Given data:

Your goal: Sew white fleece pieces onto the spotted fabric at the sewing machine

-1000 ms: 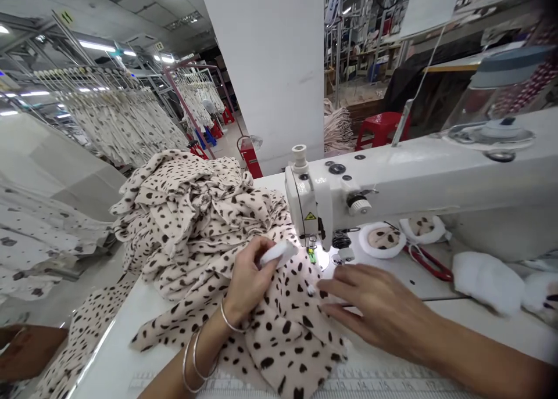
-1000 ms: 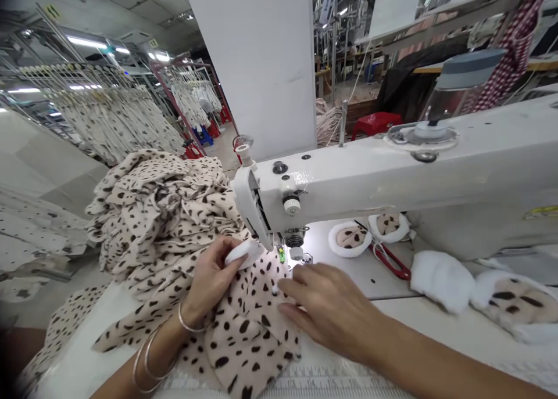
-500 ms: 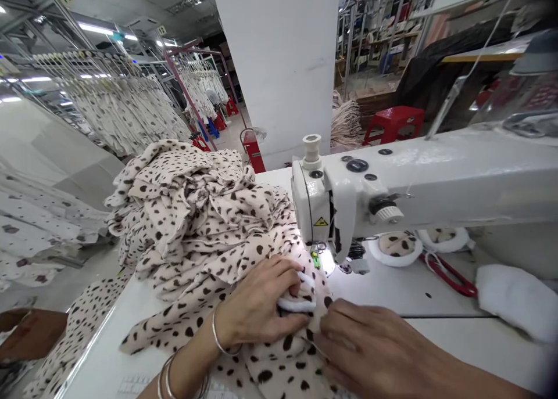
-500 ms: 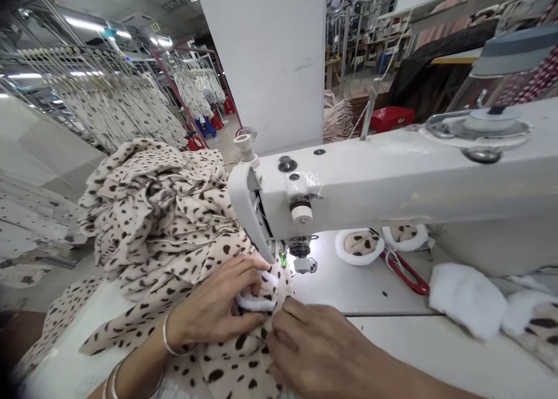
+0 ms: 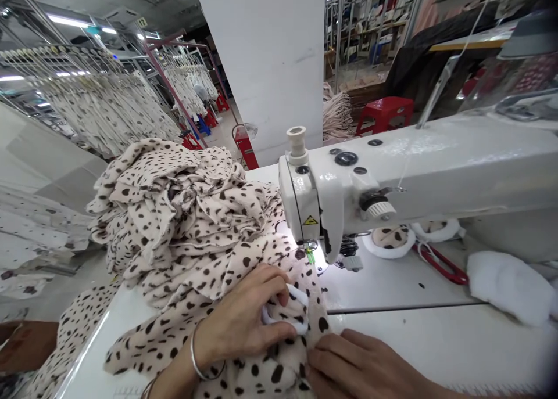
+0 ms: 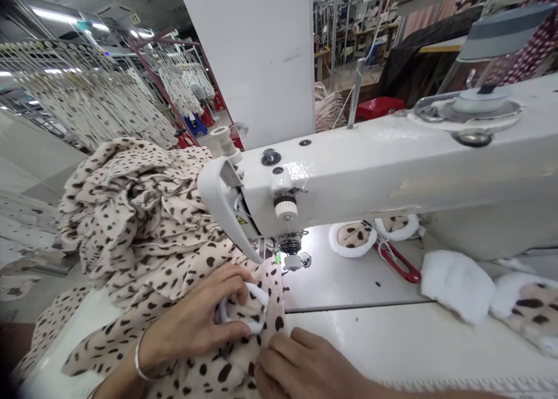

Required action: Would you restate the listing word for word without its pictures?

Output of the task:
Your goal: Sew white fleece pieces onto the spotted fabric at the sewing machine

-1000 ms: 
-1000 ms: 
-500 ms: 
-500 ms: 
+0 ms: 
+0 ms: 

This completes the exercise.